I hope we’ll have pics of her during the pregnancy Natalie, but in the recent pics of Jessica she was covering her face and it seems she’s really bothered by paparazzis. I think she’ll want them even less around if she’s having a baby, and that’s understandable. So we may have to wait until she decides to show us the little bundle ^^ I will if that’s what she wants…

- Alice on

I don’t really understand why she announced the pregnancy when there weren’t rumours yet if she hates the paperazzi so much, seems contrdictory to me.

Regarding the marriage debate: marriage doesn’t mean you are more comitted to eachother, maybe it once did but lots of people marry now who divorce a year later. Also, this is not a Hollywood trend as it also very common amongst us “normal” people. I know several couples that have 2 or three children and have been together for 20+ years without getting married, they just don’t see the need of spending money on a piece of paper that doesn’t make them anymore committed to each other than they already are.

- Sarita on

Who even started mentioning wheather they are married or not? It seems like that who-cares-if-they-are-married-or-not-brigade are the first ones to jump on the bandwagon -

“Really…it’s 2007 and people have been having children pre-marriage since 1970′s so stop acting like it’s a trend. Really, do your research before judging. Research has shown that it doesn’t matter if your married or not, just as long as the child has a loving parent/parents they will be okay.”

Link to research?

Of course the most important things is that the couples can stay together and love their children but if marriage is just a piece of paper, then the people who choose not to get married would know get into such a fit when people question why you would be with someone for ten years and not get married.
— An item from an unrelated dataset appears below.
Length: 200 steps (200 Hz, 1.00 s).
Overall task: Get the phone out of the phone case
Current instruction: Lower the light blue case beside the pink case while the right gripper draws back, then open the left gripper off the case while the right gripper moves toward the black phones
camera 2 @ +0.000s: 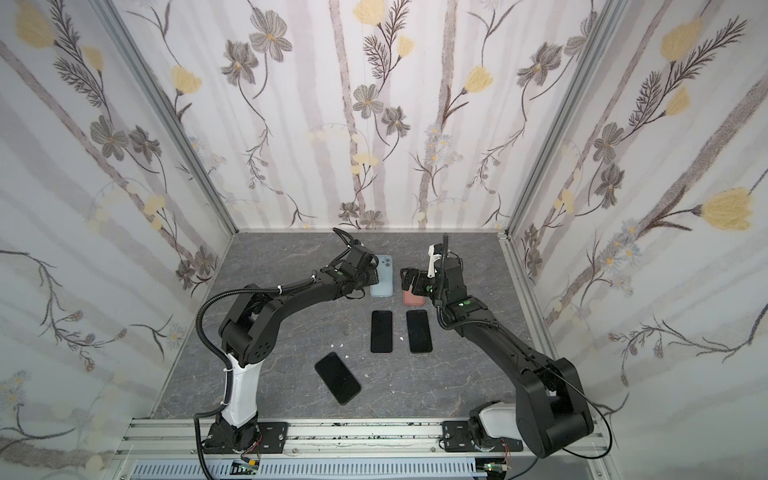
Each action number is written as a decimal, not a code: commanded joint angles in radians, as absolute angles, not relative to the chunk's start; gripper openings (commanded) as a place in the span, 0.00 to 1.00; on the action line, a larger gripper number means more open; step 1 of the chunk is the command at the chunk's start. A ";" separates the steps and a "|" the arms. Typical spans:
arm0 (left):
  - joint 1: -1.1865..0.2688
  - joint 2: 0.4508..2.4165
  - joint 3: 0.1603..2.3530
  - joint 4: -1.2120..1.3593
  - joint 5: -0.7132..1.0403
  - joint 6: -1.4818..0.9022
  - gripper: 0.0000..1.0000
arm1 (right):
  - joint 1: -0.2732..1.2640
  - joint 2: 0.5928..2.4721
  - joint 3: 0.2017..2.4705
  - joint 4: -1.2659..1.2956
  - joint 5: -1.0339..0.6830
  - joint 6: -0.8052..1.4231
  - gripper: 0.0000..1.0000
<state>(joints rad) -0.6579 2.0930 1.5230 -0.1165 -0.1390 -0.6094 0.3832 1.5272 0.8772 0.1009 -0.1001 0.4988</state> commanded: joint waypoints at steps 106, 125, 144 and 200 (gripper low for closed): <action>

Getting married is more than that, its about commiting everything and not just been able to walk away if things go wrong. Why is it so many rich men are reluctant to marry their girlfriends? Because they can always walk away but its no so easy if someone is your wife.

And if you choose to have Children I don’t see why it would be an issue getting married and protecting THEM too. Someone could leave you with nothing after many years together if you are essentially, just boyfriend and girlfriend, children or not. Your wife and husband you can still walk away from but you know, it will be a LOT harder.

- Megan on

WOW! That’s what I call news! Congrats Jess and Cash!

- martina on

unexpected… but cool. congrats!

- Ella on

lIKE ALL THE OTHERS I’M TRULY SHOCKED AND HAPPY FOR THE COUPLE THERE BABY IS GOING TO BE TO CUTE…. CONGRATES TO THE TWO OF THEM

- Kaila on

Wow, Congrats! I didn’t see this one coming at all!!